An exact reproduction of all the entries is what the answer must contain.

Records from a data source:
────────────────
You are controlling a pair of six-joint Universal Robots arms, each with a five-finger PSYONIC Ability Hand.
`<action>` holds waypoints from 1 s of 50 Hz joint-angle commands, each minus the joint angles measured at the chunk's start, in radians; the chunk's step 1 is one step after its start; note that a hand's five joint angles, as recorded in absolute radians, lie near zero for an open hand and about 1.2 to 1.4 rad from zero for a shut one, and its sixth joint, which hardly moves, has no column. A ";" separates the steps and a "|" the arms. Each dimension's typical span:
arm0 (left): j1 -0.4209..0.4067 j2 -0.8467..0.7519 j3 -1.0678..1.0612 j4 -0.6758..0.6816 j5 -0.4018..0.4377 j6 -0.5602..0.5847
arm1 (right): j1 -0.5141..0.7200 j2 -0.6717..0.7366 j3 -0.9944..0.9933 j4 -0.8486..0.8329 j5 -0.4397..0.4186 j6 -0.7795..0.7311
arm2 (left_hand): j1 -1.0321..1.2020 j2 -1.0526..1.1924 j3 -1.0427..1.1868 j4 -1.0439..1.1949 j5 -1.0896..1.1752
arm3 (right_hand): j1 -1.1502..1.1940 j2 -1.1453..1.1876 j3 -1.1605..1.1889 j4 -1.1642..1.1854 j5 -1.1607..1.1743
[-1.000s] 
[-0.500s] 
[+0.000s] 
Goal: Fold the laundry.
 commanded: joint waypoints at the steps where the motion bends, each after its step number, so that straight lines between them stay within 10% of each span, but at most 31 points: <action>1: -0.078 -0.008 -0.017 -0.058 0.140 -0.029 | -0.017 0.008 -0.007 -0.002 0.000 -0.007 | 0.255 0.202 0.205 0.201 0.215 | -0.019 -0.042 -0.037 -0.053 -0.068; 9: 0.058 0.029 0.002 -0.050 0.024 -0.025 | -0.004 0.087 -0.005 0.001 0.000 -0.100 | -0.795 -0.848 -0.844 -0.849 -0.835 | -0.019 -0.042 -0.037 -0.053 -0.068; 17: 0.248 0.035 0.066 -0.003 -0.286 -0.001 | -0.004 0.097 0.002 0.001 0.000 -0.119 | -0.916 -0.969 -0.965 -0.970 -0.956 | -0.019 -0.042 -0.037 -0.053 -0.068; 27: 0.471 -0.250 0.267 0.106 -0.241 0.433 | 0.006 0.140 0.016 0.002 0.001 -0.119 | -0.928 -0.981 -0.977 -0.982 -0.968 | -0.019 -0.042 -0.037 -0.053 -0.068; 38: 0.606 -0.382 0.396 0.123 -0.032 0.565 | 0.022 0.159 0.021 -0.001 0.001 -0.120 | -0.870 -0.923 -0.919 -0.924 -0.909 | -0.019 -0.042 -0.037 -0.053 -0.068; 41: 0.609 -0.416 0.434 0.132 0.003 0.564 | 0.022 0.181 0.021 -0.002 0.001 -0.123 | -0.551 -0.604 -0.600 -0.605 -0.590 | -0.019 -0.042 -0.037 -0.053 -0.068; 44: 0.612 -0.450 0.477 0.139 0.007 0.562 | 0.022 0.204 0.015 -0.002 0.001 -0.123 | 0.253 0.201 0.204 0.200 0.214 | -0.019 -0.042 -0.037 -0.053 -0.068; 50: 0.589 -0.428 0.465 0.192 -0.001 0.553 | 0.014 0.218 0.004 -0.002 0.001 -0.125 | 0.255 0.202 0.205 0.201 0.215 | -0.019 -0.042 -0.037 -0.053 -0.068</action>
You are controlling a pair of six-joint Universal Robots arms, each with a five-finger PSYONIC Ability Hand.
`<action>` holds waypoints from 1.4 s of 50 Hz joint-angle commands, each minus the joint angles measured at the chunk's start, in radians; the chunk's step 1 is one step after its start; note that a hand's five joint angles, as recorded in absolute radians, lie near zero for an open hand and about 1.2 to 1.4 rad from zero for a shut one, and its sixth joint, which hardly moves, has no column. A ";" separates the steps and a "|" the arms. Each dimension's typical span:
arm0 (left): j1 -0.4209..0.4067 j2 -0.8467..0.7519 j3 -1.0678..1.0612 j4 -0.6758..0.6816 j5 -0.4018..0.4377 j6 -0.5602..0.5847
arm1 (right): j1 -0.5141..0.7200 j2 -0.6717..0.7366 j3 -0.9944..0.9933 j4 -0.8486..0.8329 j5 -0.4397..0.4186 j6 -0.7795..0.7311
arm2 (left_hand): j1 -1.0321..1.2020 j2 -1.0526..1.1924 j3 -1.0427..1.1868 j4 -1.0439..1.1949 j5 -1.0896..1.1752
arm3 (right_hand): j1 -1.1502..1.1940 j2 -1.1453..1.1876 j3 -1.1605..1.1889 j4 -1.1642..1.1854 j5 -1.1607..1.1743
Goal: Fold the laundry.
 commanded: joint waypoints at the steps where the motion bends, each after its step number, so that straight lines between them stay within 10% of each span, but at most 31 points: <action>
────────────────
**Task answer:**
You are controlling a pair of six-joint Universal Robots arms, each with a five-finger PSYONIC Ability Hand.
`<action>` holds waypoints from 1 s of 50 Hz joint-angle commands, each minus the joint angles measured at the chunk's start, in radians; the chunk's step 1 is one step after its start; note that a hand's five joint angles, as recorded in absolute radians, lie near zero for an open hand and about 1.2 to 1.4 rad from zero for a shut one, and its sixth joint, which hardly moves, has no column. A ";" separates the steps and a "|" the arms. Each dimension's typical span:
arm0 (left): j1 -0.4209..0.4067 j2 -0.8467..0.7519 j3 -1.0678..1.0612 j4 -0.6758..0.6816 j5 -0.4018..0.4377 j6 -0.5602..0.5847
arm1 (right): j1 -0.5141..0.7200 j2 -0.6717..0.7366 j3 -0.9944..0.9933 j4 -0.8486..0.8329 j5 -0.4397..0.4186 j6 -0.7795..0.7311
arm2 (left_hand): j1 -1.0321..1.2020 j2 -1.0526..1.1924 j3 -1.0427..1.1868 j4 -1.0439..1.1949 j5 -1.0896..1.1752
arm3 (right_hand): j1 -1.1502..1.1940 j2 -1.1453..1.1876 j3 -1.1605..1.1889 j4 -1.1642..1.1854 j5 -1.1607..1.1743
[-1.000s] 
[-0.500s] 
[+0.000s] 
Goal: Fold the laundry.
 commanded: joint waypoints at the steps where the motion bends, each after its step number, so that straight lines between them stay within 10% of each span, but at most 31 points: <action>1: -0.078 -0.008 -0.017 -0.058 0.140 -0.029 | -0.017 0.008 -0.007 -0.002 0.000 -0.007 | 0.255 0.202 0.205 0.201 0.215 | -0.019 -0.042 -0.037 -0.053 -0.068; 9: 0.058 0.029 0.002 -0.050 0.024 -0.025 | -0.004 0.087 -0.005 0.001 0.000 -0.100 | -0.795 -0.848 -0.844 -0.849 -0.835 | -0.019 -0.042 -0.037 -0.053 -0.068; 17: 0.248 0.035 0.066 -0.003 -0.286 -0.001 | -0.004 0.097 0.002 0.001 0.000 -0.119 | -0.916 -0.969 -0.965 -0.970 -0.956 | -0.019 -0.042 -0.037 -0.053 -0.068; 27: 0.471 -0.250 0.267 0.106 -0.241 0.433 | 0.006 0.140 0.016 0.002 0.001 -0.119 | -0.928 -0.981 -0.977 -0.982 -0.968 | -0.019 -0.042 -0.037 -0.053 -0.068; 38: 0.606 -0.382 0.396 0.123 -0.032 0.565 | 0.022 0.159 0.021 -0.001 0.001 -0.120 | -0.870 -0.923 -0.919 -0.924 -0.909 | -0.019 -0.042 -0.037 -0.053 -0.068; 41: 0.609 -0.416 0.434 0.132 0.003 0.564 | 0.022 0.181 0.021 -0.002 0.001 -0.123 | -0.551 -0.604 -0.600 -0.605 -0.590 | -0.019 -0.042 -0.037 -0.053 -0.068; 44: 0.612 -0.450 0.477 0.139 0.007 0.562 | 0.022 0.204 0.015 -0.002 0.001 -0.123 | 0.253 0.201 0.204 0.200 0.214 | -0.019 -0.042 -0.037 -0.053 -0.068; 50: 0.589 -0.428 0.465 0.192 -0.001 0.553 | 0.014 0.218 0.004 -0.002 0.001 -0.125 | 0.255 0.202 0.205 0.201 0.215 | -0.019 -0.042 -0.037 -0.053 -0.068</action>
You are controlling a pair of six-joint Universal Robots arms, each with a five-finger PSYONIC Ability Hand.
`<action>` holds waypoints from 1.4 s of 50 Hz joint-angle commands, each minus the joint angles measured at the chunk's start, in radians; the chunk's step 1 is one step after its start; note that a hand's five joint angles, as recorded in absolute radians, lie near zero for an open hand and about 1.2 to 1.4 rad from zero for a shut one, and its sixth joint, which hardly moves, has no column. A ";" separates the steps and a "|" the arms. Each dimension's typical span:
arm0 (left): j1 -0.4209..0.4067 j2 -0.8467..0.7519 j3 -1.0678..1.0612 j4 -0.6758..0.6816 j5 -0.4018..0.4377 j6 -0.5602..0.5847
arm1 (right): j1 -0.5141..0.7200 j2 -0.6717..0.7366 j3 -0.9944..0.9933 j4 -0.8486..0.8329 j5 -0.4397..0.4186 j6 -0.7795..0.7311
arm2 (left_hand): j1 -1.0321..1.2020 j2 -1.0526..1.1924 j3 -1.0427..1.1868 j4 -1.0439..1.1949 j5 -1.0896..1.1752
arm3 (right_hand): j1 -1.1502..1.1940 j2 -1.1453..1.1876 j3 -1.1605..1.1889 j4 -1.1642..1.1854 j5 -1.1607..1.1743
Goal: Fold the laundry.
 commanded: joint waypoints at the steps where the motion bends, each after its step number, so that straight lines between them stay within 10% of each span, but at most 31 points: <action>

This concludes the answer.